Task requirements
From the listing below, extract every line containing "robot".

*****

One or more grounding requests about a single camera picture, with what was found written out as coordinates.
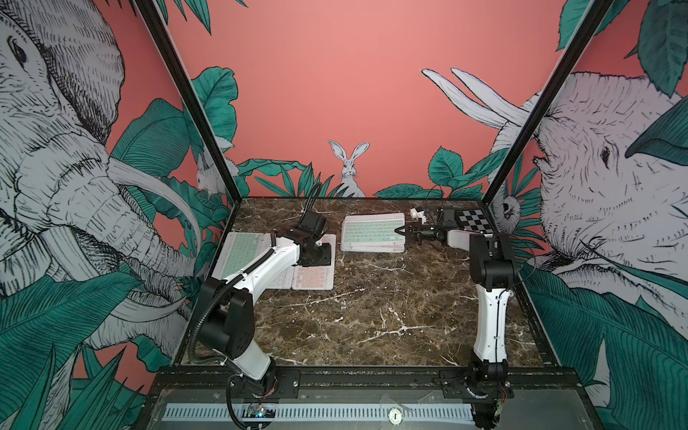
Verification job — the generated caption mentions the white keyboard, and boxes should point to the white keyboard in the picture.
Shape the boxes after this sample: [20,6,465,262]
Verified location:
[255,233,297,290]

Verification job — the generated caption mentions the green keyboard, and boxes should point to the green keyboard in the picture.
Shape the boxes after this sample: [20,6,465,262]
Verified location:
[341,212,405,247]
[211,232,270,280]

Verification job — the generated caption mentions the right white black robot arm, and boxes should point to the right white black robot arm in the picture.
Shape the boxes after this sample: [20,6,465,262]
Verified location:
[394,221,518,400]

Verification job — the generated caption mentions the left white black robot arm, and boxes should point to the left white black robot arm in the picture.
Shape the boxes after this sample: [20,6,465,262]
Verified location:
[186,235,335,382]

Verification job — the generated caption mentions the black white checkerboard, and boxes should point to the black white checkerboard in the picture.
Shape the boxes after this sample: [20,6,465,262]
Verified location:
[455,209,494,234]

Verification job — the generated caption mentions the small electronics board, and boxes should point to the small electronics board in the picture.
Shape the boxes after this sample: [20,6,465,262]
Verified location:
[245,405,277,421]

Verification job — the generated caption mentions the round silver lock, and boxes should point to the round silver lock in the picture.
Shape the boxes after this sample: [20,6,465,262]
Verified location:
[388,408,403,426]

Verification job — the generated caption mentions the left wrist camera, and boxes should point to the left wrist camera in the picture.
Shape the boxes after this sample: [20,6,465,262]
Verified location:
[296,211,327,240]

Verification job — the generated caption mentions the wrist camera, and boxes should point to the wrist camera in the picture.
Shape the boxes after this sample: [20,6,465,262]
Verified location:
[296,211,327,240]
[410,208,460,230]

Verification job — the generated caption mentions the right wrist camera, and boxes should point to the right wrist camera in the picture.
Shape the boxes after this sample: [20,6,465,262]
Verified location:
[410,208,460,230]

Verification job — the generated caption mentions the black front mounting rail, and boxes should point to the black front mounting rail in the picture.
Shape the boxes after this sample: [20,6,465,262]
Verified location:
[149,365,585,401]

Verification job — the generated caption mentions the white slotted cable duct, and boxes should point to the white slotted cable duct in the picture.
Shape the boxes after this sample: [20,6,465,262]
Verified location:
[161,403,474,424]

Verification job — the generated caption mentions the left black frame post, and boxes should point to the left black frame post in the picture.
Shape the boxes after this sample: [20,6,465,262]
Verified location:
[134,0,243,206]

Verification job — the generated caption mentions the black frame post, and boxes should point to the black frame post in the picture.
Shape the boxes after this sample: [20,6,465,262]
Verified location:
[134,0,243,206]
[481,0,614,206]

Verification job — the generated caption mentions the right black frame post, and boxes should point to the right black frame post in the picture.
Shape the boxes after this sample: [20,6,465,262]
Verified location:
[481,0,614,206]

*****

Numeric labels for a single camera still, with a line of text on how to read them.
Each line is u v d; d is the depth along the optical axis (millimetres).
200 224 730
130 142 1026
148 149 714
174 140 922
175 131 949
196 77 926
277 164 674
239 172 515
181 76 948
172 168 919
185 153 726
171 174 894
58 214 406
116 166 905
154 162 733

*****

Solved problem
Verification job — the generated caption mentions the right white black robot arm, and boxes should point to the right white black robot arm in the picture.
Verification job — the generated caption mentions the left white black robot arm, and boxes should point to the left white black robot arm in the picture.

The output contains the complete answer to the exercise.